**Description of the task**: Nothing but an exact copy of the data should be given.

**Data records**:

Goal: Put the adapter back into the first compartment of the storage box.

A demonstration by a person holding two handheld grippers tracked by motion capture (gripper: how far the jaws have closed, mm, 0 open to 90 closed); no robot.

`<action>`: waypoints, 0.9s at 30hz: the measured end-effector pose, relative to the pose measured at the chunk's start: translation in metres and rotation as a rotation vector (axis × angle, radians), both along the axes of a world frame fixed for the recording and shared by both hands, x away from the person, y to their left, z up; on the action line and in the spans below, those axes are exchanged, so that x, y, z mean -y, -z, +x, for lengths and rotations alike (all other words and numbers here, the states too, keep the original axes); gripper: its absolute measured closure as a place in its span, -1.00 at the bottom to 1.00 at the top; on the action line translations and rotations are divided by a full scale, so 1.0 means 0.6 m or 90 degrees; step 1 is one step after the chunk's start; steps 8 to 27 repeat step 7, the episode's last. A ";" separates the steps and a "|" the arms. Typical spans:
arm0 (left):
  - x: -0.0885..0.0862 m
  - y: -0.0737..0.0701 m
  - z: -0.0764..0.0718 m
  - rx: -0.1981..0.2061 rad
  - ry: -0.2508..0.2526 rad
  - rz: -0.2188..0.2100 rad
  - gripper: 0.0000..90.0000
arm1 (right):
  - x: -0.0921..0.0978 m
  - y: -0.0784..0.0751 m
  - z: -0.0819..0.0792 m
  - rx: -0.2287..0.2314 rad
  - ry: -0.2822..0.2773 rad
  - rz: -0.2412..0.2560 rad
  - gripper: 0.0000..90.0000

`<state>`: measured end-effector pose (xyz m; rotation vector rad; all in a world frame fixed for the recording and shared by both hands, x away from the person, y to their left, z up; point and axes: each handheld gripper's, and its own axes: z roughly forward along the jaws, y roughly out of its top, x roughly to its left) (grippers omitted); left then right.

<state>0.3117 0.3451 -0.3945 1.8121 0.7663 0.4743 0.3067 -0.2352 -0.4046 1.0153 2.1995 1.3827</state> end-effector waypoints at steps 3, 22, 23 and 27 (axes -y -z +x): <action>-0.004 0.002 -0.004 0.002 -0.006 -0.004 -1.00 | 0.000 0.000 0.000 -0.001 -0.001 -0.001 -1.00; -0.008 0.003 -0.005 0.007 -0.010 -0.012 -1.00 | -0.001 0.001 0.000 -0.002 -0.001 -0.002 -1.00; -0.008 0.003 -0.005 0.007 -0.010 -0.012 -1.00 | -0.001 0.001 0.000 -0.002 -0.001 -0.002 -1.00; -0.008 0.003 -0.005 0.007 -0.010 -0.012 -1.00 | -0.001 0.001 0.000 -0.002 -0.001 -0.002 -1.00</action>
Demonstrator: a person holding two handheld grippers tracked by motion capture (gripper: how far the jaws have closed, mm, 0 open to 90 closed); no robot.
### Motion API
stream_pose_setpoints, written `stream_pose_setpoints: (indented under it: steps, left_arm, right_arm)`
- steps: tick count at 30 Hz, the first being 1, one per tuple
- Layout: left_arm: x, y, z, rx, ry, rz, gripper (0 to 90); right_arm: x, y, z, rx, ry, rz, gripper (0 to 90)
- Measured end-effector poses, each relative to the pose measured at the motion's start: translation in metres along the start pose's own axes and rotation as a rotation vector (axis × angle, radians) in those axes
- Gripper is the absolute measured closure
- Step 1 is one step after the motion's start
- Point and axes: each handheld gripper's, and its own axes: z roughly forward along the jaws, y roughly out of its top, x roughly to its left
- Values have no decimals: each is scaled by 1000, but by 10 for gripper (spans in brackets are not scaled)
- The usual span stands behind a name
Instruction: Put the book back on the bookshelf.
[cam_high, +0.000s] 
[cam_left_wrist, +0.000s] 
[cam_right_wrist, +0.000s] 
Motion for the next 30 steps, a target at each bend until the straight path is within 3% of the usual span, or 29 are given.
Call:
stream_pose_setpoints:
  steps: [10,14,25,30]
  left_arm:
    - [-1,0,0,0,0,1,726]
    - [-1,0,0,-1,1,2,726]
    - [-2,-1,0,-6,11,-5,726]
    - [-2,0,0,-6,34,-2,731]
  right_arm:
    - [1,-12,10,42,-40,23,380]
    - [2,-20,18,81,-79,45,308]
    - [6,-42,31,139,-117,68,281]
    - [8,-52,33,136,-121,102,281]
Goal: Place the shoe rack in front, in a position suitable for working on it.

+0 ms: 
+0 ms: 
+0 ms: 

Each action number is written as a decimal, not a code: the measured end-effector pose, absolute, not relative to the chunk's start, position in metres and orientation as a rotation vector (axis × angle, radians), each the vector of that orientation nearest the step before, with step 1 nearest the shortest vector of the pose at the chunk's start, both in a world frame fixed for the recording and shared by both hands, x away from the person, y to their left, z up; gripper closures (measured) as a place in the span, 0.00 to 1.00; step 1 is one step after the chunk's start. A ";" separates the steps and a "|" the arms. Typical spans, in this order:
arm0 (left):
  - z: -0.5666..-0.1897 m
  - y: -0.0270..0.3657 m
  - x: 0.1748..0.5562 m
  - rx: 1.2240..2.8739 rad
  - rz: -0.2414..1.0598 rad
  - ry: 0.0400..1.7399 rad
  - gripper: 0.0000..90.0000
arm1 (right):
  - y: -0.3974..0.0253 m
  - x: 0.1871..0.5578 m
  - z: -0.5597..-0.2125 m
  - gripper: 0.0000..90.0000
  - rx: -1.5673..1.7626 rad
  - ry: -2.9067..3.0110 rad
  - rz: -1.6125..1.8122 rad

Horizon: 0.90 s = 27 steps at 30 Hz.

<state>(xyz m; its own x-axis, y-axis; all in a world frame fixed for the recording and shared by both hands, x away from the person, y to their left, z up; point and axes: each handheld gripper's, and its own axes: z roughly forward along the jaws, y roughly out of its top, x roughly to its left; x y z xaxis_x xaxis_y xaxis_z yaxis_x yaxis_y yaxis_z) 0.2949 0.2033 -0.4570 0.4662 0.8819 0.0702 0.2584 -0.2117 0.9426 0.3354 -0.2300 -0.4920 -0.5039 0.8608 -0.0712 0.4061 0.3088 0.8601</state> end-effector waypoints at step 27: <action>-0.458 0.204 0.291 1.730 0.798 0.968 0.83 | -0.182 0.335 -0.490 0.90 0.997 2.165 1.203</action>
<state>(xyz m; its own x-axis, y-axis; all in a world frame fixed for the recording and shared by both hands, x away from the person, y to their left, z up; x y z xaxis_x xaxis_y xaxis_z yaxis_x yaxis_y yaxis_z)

**Solution to the problem**:
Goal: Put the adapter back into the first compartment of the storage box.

A demonstration by a person holding two handheld grippers tracked by motion capture (gripper: how far the jaws have closed, mm, 0 open to 90 closed); no robot.

`<action>`: waypoints, 0.9s at 30hz: the measured end-effector pose, relative to the pose measured at the chunk's start: translation in metres and rotation as a rotation vector (axis × angle, radians), both along the axes of a world frame fixed for the recording and shared by both hands, x away from the person, y to their left, z up; on the action line and in the spans below, those axes are exchanged, so that x, y, z mean -y, -z, +x, for lengths and rotations alike (all other words and numbers here, the states too, keep the original axes); gripper: its absolute measured closure as a place in its span, -1.00 at the bottom to 1.00 at the top; on the action line translations and rotations are divided by a full scale, so 1.0 means 0.6 m or 90 degrees; step 1 is one step after the chunk's start; steps 8 to 27 repeat step 7, the episode's last. A ";" separates the steps and a "|" the arms. Typical spans:
arm0 (left):
  - x: -0.0885..0.0862 m
  - y: -0.0737..0.0701 m
  - z: -0.0764..0.0718 m
  - rx: -0.1981..0.2061 rad
  - ry: -0.2508..0.2526 rad
  - rz: -0.2188..0.2100 rad
  - gripper: 0.0000..90.0000
arm1 (right):
  - x: -0.0921..0.0978 m
  - y: -0.0784..0.0751 m
  - z: -0.0819..0.0792 m
  - rx: -0.2287..0.2314 rad
  - ry: -0.2822..0.2773 rad
  - rz: -0.2412..0.2560 rad
  - gripper: 0.0000..90.0000

`<state>`: measured end-effector pose (xyz m; rotation vector rad; all in a world frame fixed for the recording and shared by both hands, x away from the person, y to their left, z up; point and axes: each handheld gripper's, and its own axes: z roughly forward along the jaws, y roughly out of its top, x roughly to its left) (grippers omitted); left then right.

<state>0.3117 0.3451 -0.3945 1.8121 0.7663 0.4743 0.3067 -0.2352 -0.4046 1.0153 2.1995 1.3827</state> end-effector waypoints at steps 3, 22, 23 and 27 (axes -y -z +x): <action>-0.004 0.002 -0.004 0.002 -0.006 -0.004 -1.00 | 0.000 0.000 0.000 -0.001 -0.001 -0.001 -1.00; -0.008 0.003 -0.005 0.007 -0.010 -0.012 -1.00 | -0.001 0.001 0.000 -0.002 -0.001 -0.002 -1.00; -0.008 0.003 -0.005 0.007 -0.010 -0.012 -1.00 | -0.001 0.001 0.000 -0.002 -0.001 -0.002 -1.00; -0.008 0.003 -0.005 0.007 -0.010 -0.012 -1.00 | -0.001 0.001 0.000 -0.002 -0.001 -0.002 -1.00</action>
Demonstrator: a person holding two handheld grippers tracked by motion capture (gripper: how far the jaws have closed, mm, 0 open to 90 closed); no robot.
### Motion API
stream_pose_setpoints, written `stream_pose_setpoints: (indented under it: steps, left_arm, right_arm)`
- steps: tick count at 30 Hz, the first being 1, one per tuple
- Layout: left_arm: x, y, z, rx, ry, rz, gripper (0 to 90); right_arm: x, y, z, rx, ry, rz, gripper (0 to 90)
- Measured end-effector poses, each relative to the pose measured at the motion's start: translation in metres along the start pose's own axes and rotation as a rotation vector (axis × angle, radians) in those axes
- Gripper is the absolute measured closure
- Step 1 is one step after the motion's start
- Point and axes: each handheld gripper's, and its own axes: z roughly forward along the jaws, y roughly out of its top, x roughly to its left
- Values have no decimals: each is scaled by 1000, but by 10 for gripper (spans in brackets are not scaled)
- The usual span stands behind a name
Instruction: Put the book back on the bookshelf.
[cam_high, +0.000s] 
[cam_left_wrist, +0.000s] 
[cam_right_wrist, +0.000s] 
Motion for the next 30 steps, a target at each bend until the straight path is within 3% of the usual span, or 29 are given.
Call:
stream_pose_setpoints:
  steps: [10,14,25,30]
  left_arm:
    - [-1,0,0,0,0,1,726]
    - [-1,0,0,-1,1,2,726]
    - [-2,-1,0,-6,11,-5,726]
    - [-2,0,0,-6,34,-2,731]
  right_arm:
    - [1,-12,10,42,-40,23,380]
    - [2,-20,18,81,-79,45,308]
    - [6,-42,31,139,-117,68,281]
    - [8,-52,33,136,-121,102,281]
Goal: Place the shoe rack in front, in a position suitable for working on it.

+0 ms: 
+0 ms: 
+0 ms: 

Each action number is written as a decimal, not a code: the measured end-effector pose, absolute, not relative to the chunk's start, position in metres and orientation as a rotation vector (axis × angle, radians), each the vector of that orientation nearest the step before, with step 1 nearest the shortest vector of the pose at the chunk's start, both in a world frame fixed for the recording and shared by both hands, x away from the person, y to their left, z up; gripper closures (measured) as a place in the span, 0.00 to 1.00; step 1 is one step after the chunk's start. A ";" separates the steps and a "|" the arms. Typical spans, in this order:
arm0 (left):
  - z: -0.5666..-0.1897 m
  - y: -0.0270..0.3657 m
  - x: 0.1748..0.5562 m
  - rx: 1.2240..2.8739 rad
  - rz: -0.2414..1.0598 rad
  - ry: 0.0400..1.7399 rad
  - gripper: 0.0000..90.0000
arm1 (right):
  - y: -0.3974..0.0253 m
  - x: 0.1871..0.5578 m
  - z: -0.5597..-0.2125 m
  - gripper: 0.0000..90.0000
  - rx: -1.5673..1.7626 rad
  - ry: -2.9067..3.0110 rad
  - rz: -1.6125..1.8122 rad

Horizon: 0.90 s = 27 steps at 30 Hz.

<state>(xyz m; its own x-axis, y-axis; all in a world frame fixed for the recording and shared by both hands, x away from the person, y to their left, z up; point and axes: each handheld gripper's, and its own axes: z roughly forward along the jaws, y roughly out of its top, x roughly to its left; x y z xaxis_x xaxis_y xaxis_z yaxis_x yaxis_y yaxis_z) 0.2949 0.2033 -0.4570 0.4662 0.8819 0.0702 0.2584 -0.2117 0.9426 0.3354 -0.2300 -0.4920 -0.5039 0.8608 -0.0712 0.4061 0.3088 0.8601</state> end-effector waypoints at step 27: <action>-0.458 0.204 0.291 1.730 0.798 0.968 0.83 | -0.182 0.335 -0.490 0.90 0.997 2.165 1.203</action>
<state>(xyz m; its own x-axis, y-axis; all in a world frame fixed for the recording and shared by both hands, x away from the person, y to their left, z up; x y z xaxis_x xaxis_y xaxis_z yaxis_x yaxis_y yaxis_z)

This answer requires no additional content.